* _Stored data_:
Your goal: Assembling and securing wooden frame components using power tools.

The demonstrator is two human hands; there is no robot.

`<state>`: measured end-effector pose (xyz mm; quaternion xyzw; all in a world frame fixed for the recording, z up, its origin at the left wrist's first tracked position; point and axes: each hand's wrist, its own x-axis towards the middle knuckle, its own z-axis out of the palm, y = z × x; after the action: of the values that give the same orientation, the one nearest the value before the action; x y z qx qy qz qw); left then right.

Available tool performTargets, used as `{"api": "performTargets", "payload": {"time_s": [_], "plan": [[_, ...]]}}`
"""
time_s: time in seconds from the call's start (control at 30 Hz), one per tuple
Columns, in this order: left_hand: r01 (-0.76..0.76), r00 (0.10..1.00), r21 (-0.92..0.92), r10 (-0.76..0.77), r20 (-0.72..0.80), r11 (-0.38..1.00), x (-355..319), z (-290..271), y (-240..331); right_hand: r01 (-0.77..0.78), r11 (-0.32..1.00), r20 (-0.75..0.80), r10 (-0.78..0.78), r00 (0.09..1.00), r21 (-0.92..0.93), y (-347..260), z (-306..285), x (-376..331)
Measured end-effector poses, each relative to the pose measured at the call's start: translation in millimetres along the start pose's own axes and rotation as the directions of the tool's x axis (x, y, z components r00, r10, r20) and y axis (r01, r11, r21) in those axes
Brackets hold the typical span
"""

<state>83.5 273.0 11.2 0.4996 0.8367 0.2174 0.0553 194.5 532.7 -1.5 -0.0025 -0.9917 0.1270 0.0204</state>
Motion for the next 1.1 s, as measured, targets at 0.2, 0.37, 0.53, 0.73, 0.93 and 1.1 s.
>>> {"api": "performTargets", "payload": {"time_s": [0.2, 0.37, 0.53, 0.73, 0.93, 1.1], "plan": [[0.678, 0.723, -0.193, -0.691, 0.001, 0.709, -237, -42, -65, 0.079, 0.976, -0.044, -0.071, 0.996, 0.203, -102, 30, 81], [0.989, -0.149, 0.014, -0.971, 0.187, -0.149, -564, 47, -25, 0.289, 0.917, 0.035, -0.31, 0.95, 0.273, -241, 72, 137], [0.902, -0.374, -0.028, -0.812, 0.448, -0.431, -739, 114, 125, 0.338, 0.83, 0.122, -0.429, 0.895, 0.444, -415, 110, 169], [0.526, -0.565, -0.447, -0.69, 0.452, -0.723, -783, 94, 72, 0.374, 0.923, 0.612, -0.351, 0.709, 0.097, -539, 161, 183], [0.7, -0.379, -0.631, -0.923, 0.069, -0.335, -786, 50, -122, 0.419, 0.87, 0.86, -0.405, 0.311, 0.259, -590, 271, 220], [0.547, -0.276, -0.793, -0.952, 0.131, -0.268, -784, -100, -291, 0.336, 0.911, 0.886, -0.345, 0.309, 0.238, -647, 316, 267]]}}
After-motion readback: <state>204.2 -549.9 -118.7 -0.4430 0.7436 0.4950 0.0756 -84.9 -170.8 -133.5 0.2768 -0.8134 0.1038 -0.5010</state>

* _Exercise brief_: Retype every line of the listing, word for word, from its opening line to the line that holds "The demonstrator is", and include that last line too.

* _Response area_:
Your goal: Assembling and securing wooden frame components using power tools.

The demonstrator is two human hands; there is no robot.

No further output is needed.